Ya sabemos que son mejores bailarines que nosotros, pueden hacer parkour y kung fu a la perfección, y ahora resulta que también tienen mejor desempeño que un atleta de alto rendimiento. En China (¿dónde más?), un robot humanoide destruyó por siete minutos el récord mundial del medio maratón, es decir, el récord humano. Mientras tanto, en redes sociales, trascendió la misma pregunta: ¿En qué momento empezamos a temer por el futuro de la humanidad? No, esa no. Más bien: Si quieren que termine más rapido, ¿por qué no le ponen ruedas en lugar de piernas?
El protagonista estrella, de nombre “Blitz”, fue un robot desarrollado por la empresa china Honor (así es, la fabricante de smartphones), que terminó la carrera de 21 kilómetros en 50 minutos y 26 segundos, superando la marca de 57 minutos y 20 segundos establecida por Jacob Kiplimo, medallista olímpico de Uganda. Este resultado marca un hito impresionante si se considera que, apenas un año antes, el robot más rápido tardaba dos horas y media en completar la misma distancia.
Pero el robot de Honor no fue el único participante. El evento consistió de más de 100 robots humanoides provenientes de 76 instituciones de toda China. Los robots se alinearon junto a 12,000 corredores humanos en el E-Town de Beijing, aunque en circuitos separados para evitar accidentes. El contraste en el desempeño entre humanos y robots fue más que evidente.
Corre, robot, corre
Un robot humanoide está diseñado para imitar la estructura y el movimiento del cuerpo humano, con piernas, brazos y sensores que le permiten interactuar con su entorno. En este caso, el robot ganador incorporaba características inspiradas en corredores de élite: piernas largas (de casi un metro), sistemas avanzados de equilibrio y un mecanismo de enfriamento líquido, similar al de los smartphones, para evitar el sobrecalentamiento durante la carrera.

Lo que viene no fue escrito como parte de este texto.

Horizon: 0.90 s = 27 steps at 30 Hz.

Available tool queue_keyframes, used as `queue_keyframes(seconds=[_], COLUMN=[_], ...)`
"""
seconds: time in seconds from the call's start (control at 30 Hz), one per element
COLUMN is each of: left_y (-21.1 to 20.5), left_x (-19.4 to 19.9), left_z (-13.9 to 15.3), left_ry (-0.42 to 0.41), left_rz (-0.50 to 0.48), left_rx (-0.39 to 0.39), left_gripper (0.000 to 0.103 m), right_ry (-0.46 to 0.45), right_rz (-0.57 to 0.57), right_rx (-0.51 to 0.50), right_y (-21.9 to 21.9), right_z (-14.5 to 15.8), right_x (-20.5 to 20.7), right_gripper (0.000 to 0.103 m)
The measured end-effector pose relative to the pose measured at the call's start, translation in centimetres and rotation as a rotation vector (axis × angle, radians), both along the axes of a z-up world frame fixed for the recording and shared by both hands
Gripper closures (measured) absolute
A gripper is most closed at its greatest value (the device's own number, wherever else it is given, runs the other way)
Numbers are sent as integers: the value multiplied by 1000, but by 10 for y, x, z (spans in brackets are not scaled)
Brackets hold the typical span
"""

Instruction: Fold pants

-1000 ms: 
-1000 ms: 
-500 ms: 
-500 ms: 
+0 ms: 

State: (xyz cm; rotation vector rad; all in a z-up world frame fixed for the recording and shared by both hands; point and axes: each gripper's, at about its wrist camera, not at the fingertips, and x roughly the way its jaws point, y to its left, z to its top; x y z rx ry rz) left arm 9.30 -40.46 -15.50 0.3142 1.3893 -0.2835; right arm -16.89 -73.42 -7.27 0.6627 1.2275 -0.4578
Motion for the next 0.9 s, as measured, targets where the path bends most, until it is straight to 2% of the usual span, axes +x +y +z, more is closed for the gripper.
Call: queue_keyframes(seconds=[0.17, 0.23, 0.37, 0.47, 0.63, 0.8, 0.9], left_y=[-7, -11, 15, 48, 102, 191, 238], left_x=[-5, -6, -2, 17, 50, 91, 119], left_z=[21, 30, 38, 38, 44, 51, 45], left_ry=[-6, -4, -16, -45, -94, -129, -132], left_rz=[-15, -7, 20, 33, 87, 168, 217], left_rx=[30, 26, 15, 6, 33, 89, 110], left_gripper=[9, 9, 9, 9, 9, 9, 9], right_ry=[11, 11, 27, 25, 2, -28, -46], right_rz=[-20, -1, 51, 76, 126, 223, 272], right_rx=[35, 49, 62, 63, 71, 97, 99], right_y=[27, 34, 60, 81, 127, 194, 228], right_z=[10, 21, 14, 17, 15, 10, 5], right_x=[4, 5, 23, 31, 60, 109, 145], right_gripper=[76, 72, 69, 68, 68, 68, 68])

Además, muchos de los robots participantes operaban de forma autónoma, es decir, sin control humano directo. Gracias a algoritmos de inteligencia artificial, podían ajustar su paso, mantener el equilibrio y adaptarse al terreno en tiempo real.
Como era de esperarse, hubo algunos accidentes en la carrera. Algunos robots se cayeron, otros se desviaron del camino y varios necesitaron asistencia técnica a lo largo del tramo. Esto nos muestra que, aunque su rendimiento físico ha avanzado rápidamente, su fiabilidad aún está en desarrollo. Eso sí, las risas y las burlas ya no son tan frecuentes como antes, reemplazadas por aplausos y exclamaciones de sorpresa.